The National WWI Museum and Memorial honors those who died in a war no one today can recall from participation, and most Americans know little about the carnage, other than a smattering from high school history.

For its generation, it was “The Great War” and the “War to End All Wars.” The numbers, for sure, were great: The conflict, July 28, 1914, to November 11, 1918, tallied nine million combat and five million civilian deaths, from bullets and bombs, tanks and poison gas, flu and genocide. And, rather than end wars, its conclusion sparked a far worse conflagration 20 years later, with more than 60 million dead including the horrors of the Holocaust.

National-WWI-Museum-and-Memorial-Gallery

This year, to mark Memorial Day, May 30, Highline Autos visits the museum in downtown Kansas City, Mo., where you can experience the most comprehensive “Great War” collection in the world –– more than 500,000 items.

In 1920, the National WWI Museum and Memorial, then known as the Liberty Memorial, began collecting objects and documents from all nations involved in the First World War. Formed in 1918, The Liberty Memorial Association was the collecting institution and built both the Memorial and the Museum.

“The collection represents an international look at the conflict through the eyes of all nations that were participants,” says Doran Cart, senior curator. “The collection holds three vehicles used for transport as well as a U.S. battery wagon, a rolling kitchen with a wood wagon, a water wagon and a cook wagon. Also included is a motorcycle, a French Peugeot folding bicycle and three reproduction airplanes.”

National-WWI-Museum-and-Memorial-Gallery-with-plane

The Museum and Memorial opened in 1926, with 150,000 spectators turning out to listen to President Calvin Coolidge deliver the keynote remarks. The Memorial was named a National Landmark in 2004, and the current National WWI Museum and Memorial, built beneath the Liberty Memorial Tower, opened in December 2o06.

Wars Move on Wheels

The earliest vehicle in the museum is a Model 1909 ambulance, among the last mule-drawn ambulances designed for the United States Army before motorized vehicles superseded them. Cart discusses this and other vehicles:

Renault FT17 Tank

French Renault FT17 Tank –– The tank’s original purpose was to serve as a mobile command center for battalions and provide machine gun cover. This was the first tank to be designed by Louis Renault, and 2,500 were ordered. It was also the first tank with a revolving turret and was armed with a machine gun or a 37-mm cannon. The FT17 was first used in large quantities in 1918. This actual tank was deployed in France and disabled by a German 7.7-cm artillery piece in the fall of 1918 just before the Armistice. The tank still has its original camouflage paint.

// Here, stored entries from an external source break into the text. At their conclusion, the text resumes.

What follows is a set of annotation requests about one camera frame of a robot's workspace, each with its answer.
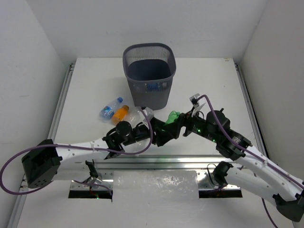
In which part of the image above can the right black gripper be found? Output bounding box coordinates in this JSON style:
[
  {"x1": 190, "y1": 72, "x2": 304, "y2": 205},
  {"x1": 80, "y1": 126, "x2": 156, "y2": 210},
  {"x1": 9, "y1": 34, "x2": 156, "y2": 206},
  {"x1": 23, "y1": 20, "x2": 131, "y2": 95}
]
[{"x1": 162, "y1": 106, "x2": 219, "y2": 143}]

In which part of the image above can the green plastic bottle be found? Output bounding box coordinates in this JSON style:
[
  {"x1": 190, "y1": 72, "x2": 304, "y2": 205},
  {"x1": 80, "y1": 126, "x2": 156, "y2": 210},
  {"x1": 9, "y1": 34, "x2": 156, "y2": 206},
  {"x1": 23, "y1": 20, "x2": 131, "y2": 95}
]
[{"x1": 165, "y1": 111, "x2": 181, "y2": 124}]

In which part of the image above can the clear bottle blue label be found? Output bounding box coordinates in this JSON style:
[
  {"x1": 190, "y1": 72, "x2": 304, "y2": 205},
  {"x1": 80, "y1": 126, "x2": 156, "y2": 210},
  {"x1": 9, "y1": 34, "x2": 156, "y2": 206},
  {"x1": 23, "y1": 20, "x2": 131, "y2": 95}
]
[{"x1": 145, "y1": 82, "x2": 168, "y2": 93}]

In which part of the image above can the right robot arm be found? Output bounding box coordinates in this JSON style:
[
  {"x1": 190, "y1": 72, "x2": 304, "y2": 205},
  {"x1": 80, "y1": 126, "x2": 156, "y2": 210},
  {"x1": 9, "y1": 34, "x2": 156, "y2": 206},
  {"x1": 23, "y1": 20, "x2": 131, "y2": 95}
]
[{"x1": 164, "y1": 110, "x2": 304, "y2": 222}]

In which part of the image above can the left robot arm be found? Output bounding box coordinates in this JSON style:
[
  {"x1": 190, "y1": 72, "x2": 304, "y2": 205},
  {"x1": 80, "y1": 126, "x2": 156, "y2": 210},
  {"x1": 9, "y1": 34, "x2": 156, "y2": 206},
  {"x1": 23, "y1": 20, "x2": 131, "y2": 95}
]
[{"x1": 21, "y1": 118, "x2": 181, "y2": 189}]

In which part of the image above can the grey mesh waste bin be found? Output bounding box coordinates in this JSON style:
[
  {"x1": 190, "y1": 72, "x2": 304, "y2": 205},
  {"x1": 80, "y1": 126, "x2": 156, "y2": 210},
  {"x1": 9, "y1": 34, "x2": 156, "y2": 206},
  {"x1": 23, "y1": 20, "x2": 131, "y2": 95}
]
[{"x1": 123, "y1": 43, "x2": 176, "y2": 110}]

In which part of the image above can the clear bottle dark green label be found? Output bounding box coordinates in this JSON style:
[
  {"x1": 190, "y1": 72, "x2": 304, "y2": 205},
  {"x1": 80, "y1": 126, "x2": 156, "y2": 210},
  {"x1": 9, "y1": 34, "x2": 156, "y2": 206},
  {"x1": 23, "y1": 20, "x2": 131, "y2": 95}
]
[{"x1": 133, "y1": 139, "x2": 151, "y2": 156}]

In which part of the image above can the clear bottle white cap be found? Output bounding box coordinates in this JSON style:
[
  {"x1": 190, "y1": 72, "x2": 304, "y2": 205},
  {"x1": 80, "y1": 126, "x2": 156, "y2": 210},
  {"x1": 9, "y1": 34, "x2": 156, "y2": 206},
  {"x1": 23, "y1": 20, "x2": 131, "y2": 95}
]
[{"x1": 124, "y1": 106, "x2": 146, "y2": 128}]

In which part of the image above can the orange juice bottle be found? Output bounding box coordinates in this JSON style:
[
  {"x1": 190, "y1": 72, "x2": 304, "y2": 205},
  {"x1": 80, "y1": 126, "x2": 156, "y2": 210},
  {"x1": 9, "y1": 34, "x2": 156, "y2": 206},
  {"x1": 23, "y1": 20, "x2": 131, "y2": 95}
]
[{"x1": 111, "y1": 105, "x2": 129, "y2": 125}]

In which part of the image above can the clear bottle colourful label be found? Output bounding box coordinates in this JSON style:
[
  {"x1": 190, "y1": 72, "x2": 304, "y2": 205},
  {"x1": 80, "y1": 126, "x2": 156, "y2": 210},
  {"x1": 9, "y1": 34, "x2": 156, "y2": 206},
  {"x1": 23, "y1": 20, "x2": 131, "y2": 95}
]
[{"x1": 99, "y1": 97, "x2": 124, "y2": 122}]

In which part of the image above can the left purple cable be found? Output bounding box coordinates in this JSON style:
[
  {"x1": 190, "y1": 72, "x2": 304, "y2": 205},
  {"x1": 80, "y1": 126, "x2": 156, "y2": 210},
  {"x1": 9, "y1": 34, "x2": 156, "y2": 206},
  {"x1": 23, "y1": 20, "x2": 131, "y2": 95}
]
[{"x1": 0, "y1": 108, "x2": 154, "y2": 196}]

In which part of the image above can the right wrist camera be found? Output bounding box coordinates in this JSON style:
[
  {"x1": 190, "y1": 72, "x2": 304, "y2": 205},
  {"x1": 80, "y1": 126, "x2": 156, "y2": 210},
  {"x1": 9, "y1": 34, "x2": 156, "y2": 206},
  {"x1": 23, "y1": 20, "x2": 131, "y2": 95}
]
[{"x1": 189, "y1": 93, "x2": 205, "y2": 117}]

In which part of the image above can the right aluminium side rail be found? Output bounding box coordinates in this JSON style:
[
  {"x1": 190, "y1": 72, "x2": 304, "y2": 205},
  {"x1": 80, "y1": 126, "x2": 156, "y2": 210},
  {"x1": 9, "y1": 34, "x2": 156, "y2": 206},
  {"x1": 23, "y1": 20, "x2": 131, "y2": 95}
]
[{"x1": 234, "y1": 62, "x2": 270, "y2": 158}]

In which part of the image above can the aluminium side rail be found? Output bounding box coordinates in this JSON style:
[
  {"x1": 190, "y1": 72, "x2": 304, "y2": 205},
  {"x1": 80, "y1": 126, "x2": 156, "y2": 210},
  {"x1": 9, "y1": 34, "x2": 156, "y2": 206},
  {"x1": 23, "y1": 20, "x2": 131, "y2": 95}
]
[
  {"x1": 47, "y1": 62, "x2": 76, "y2": 141},
  {"x1": 234, "y1": 62, "x2": 270, "y2": 158}
]

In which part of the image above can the aluminium front rail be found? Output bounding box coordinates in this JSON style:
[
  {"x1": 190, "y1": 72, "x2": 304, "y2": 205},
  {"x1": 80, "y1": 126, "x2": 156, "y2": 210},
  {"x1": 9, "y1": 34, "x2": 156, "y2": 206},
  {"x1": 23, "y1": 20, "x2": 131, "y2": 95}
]
[{"x1": 20, "y1": 153, "x2": 285, "y2": 190}]

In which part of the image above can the left aluminium side rail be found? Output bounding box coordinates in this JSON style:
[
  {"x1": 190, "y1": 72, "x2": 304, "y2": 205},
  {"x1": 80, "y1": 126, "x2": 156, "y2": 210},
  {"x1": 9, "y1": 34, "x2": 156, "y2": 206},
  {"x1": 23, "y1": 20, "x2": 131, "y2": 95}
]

1918 Ford Model T Truck –– When America entered the war, the federal government placed an order for 12,000 Ford Model T Trucks for the American Expeditionary Forces. More than 5,000 arrived in November 1918. The car served many roles including carrying equipment, troops and serving as ambulances. When they came off the line, they were painted black because Henry Ford opposed American involvement in the war. Any camouflage or other paint had to be added by the Army.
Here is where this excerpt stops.